Akau Tangi - wind sculpture - installed — 13.05.10

Phil Dadson has designed the fifth and final work in the Meridian Wellington Wind Sculpture series, which is now installed along Highway 1, Evans Bay

Phil Dadson (Laureate) has designed Akau Tangi (the original Maori name for Evans Bay, referencing the lamenting sounds of wind in the bay) which has just been installed along Highway 1, Evans Bay, near Wellington Airport. Reputed to be one of the wildest, windiest locations in the country, the five sculptures that make up the wind sculptures series receive the full force and vagaries of Wellington's coastal weather.  This is the fifth and final work in the Meridian Wellington Wind Sculpture series.

Akau Tangi consists of 10 stripe painted poles, each supporting a kinetic conical element that vanes with wind direction and spins on its axis according to wind speed, producing dynamo-operated LED lighting that brightens or dulls according to wind speed. Aeolian flute and whistle tones are produced from each of the 10 sculptures by wind-driven flutes at the cowl end of each form.  It was opened on Thursday 6 May by the Governor General. It is the final piece of the Meridian Wind Sculpture Walk on Cobham Drive, completing a 10 year, $750,000 series of five large-scale wind activated artworks by New Zealand's top artists. 

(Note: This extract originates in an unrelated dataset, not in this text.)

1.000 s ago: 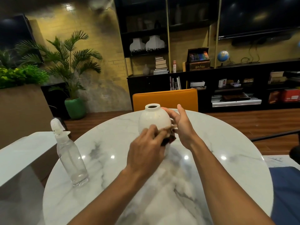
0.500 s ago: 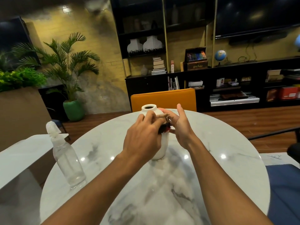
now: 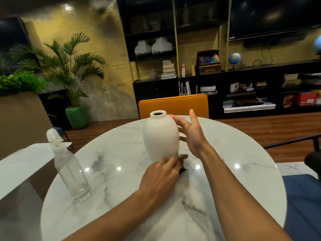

Meridian chief executive Tim Lusk says the new work completes a collection of wind-motivated sculpture that celebrates not only Wellington's climate, buts its dynamism and creativity.

"Not only is Wellington using its best-known natural characteristic as a source of clean, renewable power, it is using it in an artistic and creative way to give life to a collection of wind-powered sculpture that is unique in the world."

Meridian has worked in partnership with the Wellington Sculpture Trust and the Wellington City Council to develop the sculptures, as well as a pathway linking the works along Cobham Drive.

Sculpture trust chair Neil Plimmer says the new artwork completes a massive 10-year project which has created New Zealand's largest and best display of permanent visual art, and a magnificent southern gateway from the airport to the city.